» **TASK DIRECTIONS**:
Leaving out every picture, copy the lines of the material below exactly, from the line containing "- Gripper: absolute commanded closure" through the line containing "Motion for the".
==============================
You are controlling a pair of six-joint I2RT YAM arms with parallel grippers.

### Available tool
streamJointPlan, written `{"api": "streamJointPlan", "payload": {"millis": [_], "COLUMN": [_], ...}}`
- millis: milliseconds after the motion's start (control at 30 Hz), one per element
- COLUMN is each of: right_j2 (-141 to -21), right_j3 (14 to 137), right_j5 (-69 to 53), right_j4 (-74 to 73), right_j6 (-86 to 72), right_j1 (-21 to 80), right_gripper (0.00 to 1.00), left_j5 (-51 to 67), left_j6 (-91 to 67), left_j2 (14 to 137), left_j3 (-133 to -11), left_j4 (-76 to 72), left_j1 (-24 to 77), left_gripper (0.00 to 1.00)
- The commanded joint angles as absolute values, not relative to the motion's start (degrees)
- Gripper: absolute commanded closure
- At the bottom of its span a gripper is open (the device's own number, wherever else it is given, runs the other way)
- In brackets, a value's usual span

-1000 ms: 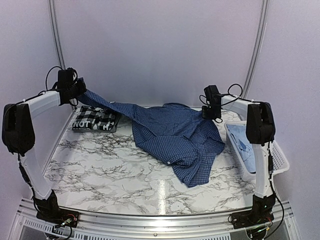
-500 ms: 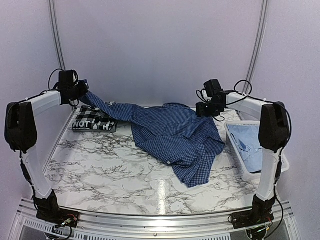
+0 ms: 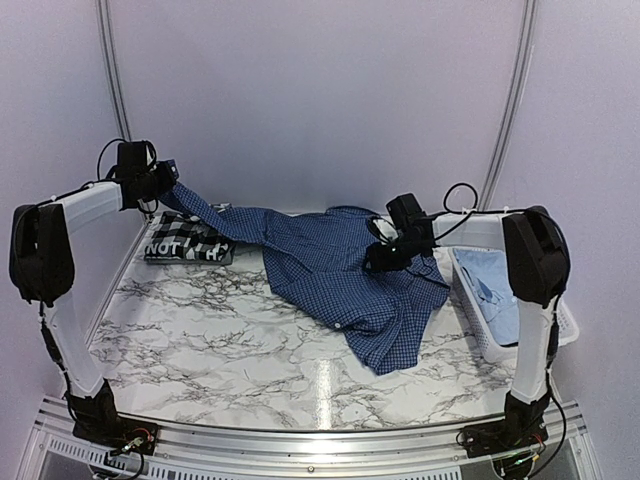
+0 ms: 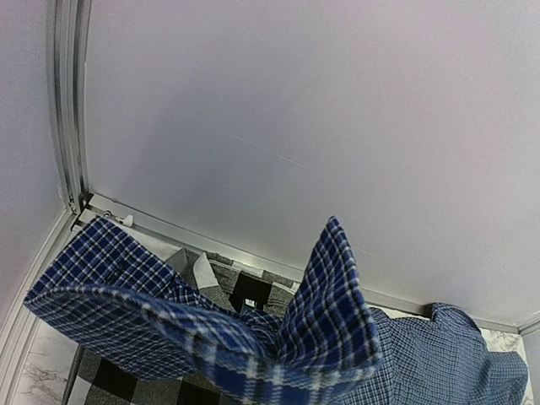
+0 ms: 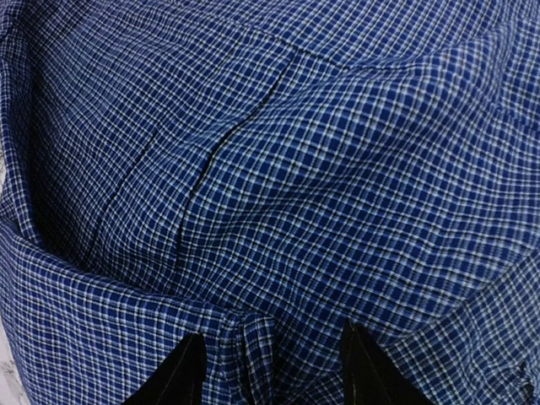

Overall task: Fold and stack the long sleeve shirts
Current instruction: Flatten out the crumpled shirt at the center of the board.

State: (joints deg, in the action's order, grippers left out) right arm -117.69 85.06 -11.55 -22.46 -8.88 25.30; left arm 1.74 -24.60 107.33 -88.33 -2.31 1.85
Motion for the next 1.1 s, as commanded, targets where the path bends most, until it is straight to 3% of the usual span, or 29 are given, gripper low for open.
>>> {"api": "streamJointPlan", "payload": {"millis": [0,233,333,467,500,800,1067], "right_j2": [-119.66,-119.52,-118.38,-115.61,-114.54,-103.82,-107.76], "right_j3": [86.03,85.34,84.77,83.62,83.32,84.73,89.86], "right_j5": [-13.43,-13.97,-14.63,-15.95,-15.8,-20.22,-25.36], "right_j4": [-20.35,-20.44,-20.57,-21.21,-21.65,-25.38,-23.56], "right_j6": [-8.31,-8.76,-9.12,-10.02,-10.02,-10.22,-11.5], "right_j1": [26.4,27.0,27.41,28.18,28.75,42.22,58.35], "right_gripper": [0.5,0.57,0.7,0.98,1.0,1.0,1.0], "left_j5": [2.46,2.36,2.39,2.37,2.25,2.58,3.65], "left_j6": [-24.6,-24.57,-24.69,-24.78,-24.76,-24.45,-24.58], "left_j2": [107.32,107.57,107.83,108.02,108.07,109.1,110.84], "left_j3": [-88.67,-89.18,-89.46,-89.94,-90.06,-92.79,-95.94], "left_j4": [-3.13,-2.81,-2.73,-2.76,-2.69,-2.02,-1.39], "left_j1": [1.95,1.93,1.93,1.93,1.93,1.98,2.02], "left_gripper": [1.0,1.0,1.0,1.0,1.0,1.0,1.0]}}
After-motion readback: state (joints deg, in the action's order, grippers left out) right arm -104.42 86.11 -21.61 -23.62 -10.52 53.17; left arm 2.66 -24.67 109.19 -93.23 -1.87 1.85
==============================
» **RESULT**:
- Gripper: absolute commanded closure
- At the bottom of its span a gripper is open (the device's own number, wherever else it is given, runs the other way)
- In brackets, a value's usual span

-1000 ms: 
-500 ms: 
+0 ms: 
+0 ms: 
+0 ms: 

Overall task: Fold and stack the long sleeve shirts
Current instruction: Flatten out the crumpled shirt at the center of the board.

State: (joints deg, in the action's order, grippers left out) right arm -117.69 85.06 -11.55 -22.46 -8.88 25.30; left arm 1.74 -24.60 107.33 -88.33 -2.31 1.85
Motion for the next 1.1 s, as commanded, targets where the path bends most, until it is straight to 3% of the usual span, or 29 are given, gripper low for open.

This exercise has now been finished.